Before the optimizer can suggest experiments, you need to define your variables — what they are, what type they are, and what values they can take.
Variables vs Measurement
| Variables (Parameters) | Measurements (Objectives) |
What | Inputs you control | Outputs you measure |
Examples | Temperature, Solvent, Concentration | Yield, Purity, Cost |
Role | The optimizer suggests values for these | The optimizer tries to improve these |
Two Types of Variables
| Numerical | Categorical |
What it is | A continuous or discrete number within a range | A choice from a list of named options |
You define | Lower bound, upper bound, optional step size | A list of categories, optional properties per category |
Examples | Temperature (50–200 °C), Concentration (0.01–1.0 mol/L) | Solvent (Ethanol, Methanol, Acetone), Catalyst (Pd, Pt, Ru) |
Best for | Quantities you can dial to any value in a range | Discrete choices that cannot be interpolated |
Read the detail article for each type:
Numerical Variables — define ranges, step sizes, and units
Categorical Variables — define named options with optional properties
Category Properties (Descriptors) — attach numerical descriptors to improve optimization
How to Decide
Can the variable take any value in a continuous range?

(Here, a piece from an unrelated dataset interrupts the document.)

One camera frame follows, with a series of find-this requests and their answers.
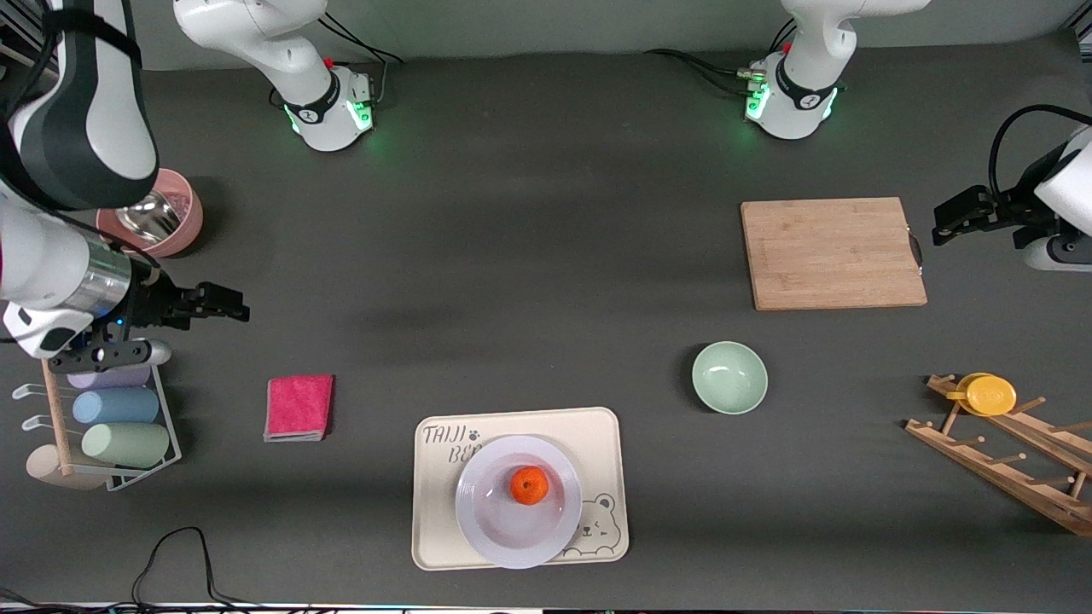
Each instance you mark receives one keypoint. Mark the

Yes — Use Numerical. Examples: temperature, pressure, concentration, flow rate.
No, it is a discrete choice — Use Categorical. Examples: solvent type, catalyst, reactor type.
Tips
Variable names must be unique within an experiment and cannot match measurement names.
You can add a description to any variable to help collaborators understand it.
You can mark variables as batch-constrained if they cannot change between experiments in the same batch (e.g. the same reactor plate).
An experiment can have up to 10 objectives (measurements), each set to Maximize, Minimize, or Target.